Scientific classification
- Kingdom: Animalia
- Phylum: Chordata
- Class: Chondrichthyes
- Subclass: Elasmobranchii
- Order: Rajiformes
- Family: Arhynchobatidae
- Genus: Atlantoraja
- Species: A. castelnaui
- Binomial name: Atlantoraja castelnaui (A. Miranda-Ribeiro, 1907)

= Spotback skate =

- Authority: (A. Miranda-Ribeiro, 1907)
- Conservation status: CR

Species of fish

The spotback skate (Atlantoraja castelnaui) is a species of fish in the family Arhynchobatidae. It is found off the Atlantic coasts of Argentina, Brazil, and Uruguay where its natural habitat is over the continental shelf in the open sea. It is a large fish, growing to over a metre in length. It feeds mainly on other fish according to availability, with shrimps, octopuses and other invertebrates also being eaten. Reproduction takes place throughout most of the year, with the eggs being laid in capsules that adhere to the seabed. The spotback skate is the subject of a fishery and is thought to be overfished, resulting in Greenpeace adding the fish to its red list of fish to be avoided, and the International Union for Conservation of Nature listing it as an "endangered species".

== Distribution ==
The Atlantoraja castelnaui are found in the Southwest South Atlantic Ocean from Rio de Janeiro State in Brazil to Argentina. They prefer warm-temperate waters at depths ranging from 20 to 220 m. In Argentina, they can be found as natives to the Argentinian Zoogeographic Province. They seek warm water climates, and are often reported to have a more southern distribution than normal in correlation with higher water temperatures. Spotback skates may migrate only slightly or perform slight periodic backwards and forwards movement depending on ocean water temperatures. However, there is no notable seasonal variation for the species as they populate southern waters year round.

Although the location of their distribution has not been affected, the quantity of the spotback's distribution has lowered in many places and continues to be threatened by humans fishing in its habitats.

== Reproduction ==
The length of maturity for males and females differ with males ranging from 185 to 1250 mm in total length and females ranging from 243 to 1368 mm in total length. Males have a continuous production of mature spermatozoa suggests they can reproduce throughout the year but studies have shown higher values in certain months but they are not significant. Females also reproduce year-round with peaks of reproductive activity as well.

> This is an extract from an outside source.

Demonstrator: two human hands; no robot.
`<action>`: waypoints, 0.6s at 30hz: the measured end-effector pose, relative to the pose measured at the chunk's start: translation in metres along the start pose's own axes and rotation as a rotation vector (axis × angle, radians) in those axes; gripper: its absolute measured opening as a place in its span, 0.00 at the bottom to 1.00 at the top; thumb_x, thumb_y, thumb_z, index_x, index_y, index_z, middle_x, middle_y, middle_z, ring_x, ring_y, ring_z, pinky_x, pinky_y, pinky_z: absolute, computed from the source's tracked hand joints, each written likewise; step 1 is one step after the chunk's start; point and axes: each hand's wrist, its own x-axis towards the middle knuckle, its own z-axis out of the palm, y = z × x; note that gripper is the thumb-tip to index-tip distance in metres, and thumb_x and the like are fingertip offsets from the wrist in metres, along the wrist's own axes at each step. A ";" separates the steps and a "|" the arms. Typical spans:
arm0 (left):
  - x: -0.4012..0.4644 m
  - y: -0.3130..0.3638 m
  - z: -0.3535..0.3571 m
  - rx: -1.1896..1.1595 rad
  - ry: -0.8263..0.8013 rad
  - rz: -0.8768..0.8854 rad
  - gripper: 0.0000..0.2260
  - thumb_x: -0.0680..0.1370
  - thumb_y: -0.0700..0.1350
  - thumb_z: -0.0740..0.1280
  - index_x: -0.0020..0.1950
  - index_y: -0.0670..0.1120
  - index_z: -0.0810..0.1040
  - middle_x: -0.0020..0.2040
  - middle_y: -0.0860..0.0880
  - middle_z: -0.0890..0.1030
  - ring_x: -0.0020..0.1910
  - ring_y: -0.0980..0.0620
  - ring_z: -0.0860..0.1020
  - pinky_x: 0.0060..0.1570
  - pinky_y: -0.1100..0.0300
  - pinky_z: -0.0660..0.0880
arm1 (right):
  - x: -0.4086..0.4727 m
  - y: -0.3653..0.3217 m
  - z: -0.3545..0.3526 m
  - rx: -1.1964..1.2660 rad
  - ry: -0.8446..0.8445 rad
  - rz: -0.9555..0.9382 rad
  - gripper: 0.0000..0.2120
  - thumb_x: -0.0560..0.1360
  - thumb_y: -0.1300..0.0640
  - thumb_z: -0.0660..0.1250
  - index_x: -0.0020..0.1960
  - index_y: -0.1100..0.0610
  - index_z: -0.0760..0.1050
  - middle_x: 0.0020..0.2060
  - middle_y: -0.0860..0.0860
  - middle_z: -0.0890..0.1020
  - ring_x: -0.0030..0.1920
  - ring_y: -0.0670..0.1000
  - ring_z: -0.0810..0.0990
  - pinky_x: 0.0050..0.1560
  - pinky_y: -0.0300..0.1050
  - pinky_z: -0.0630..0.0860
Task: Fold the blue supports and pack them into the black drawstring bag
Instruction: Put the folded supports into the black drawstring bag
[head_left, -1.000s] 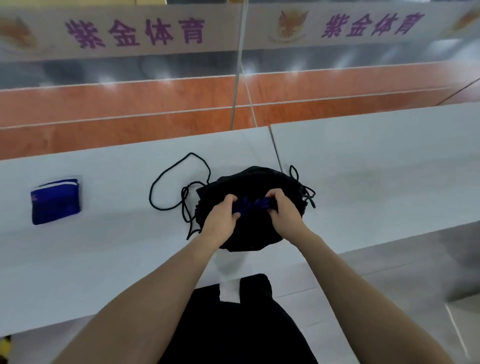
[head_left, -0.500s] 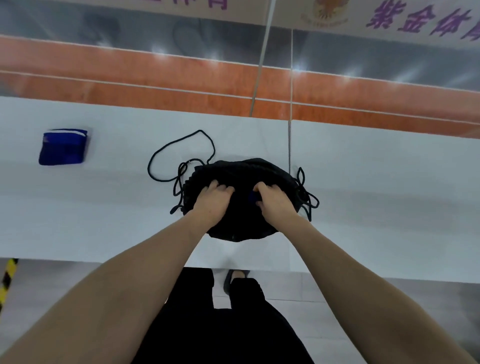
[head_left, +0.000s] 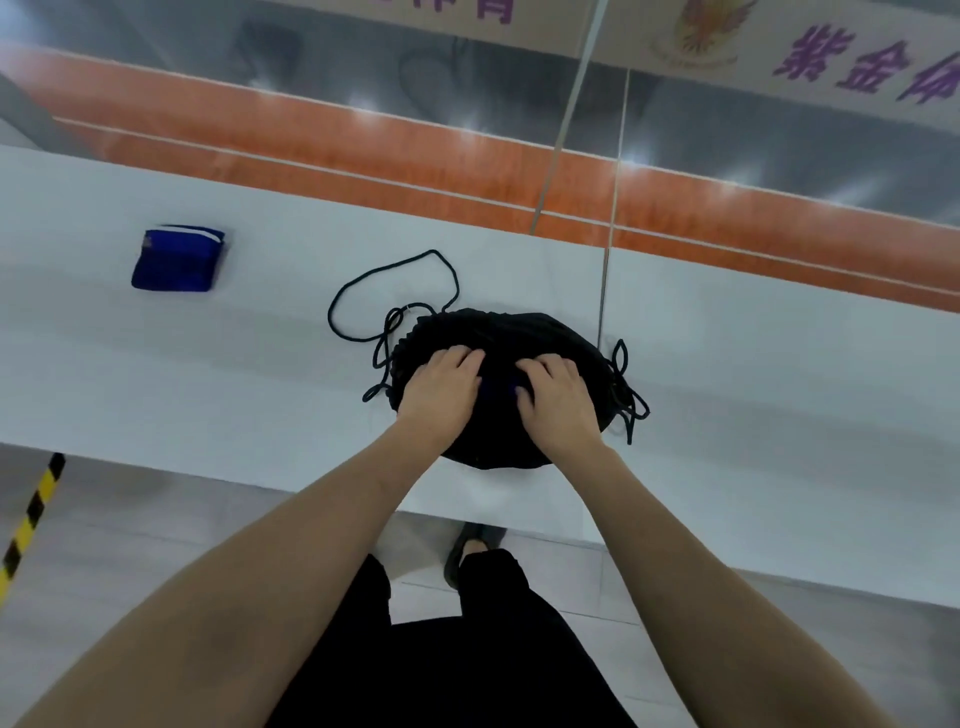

Female spotback skates lay their eggs on the ocean floor and leave them there. There is not parental care so the eggs have a capsule that protects the embryo's development once the mother leaves. Collected egg capsules typically are rectangular and have horny process in each corner. They are also shiny and are medium brown in color. The capsules on the eggs are covered by adhesion fibrils that allow the egg to attach itself to the sea floor immediately after the mother releases them. These adhesion fibrils are also seen in other species of skates. The surface of the capsule is striated and presents a rough surface though it is relatively smooth. Atlantoraja castelnaui capsule's are also the largest egg capsule in its genus and compared to other co-occurring species in the same area and depth of the ocean.

== Conservation status ==
In the cities of Santos and Guarujá, specimens of the spotback skate which are deemed large enough to have commercial value are commonly landed and marketed. From 1999 to present, the market for the meat of the spotback skate has expanded to Asia, particularly South Korea. As a result, commercial fishing has led to an overexploitation of the species and its consequent listing as an endangered species.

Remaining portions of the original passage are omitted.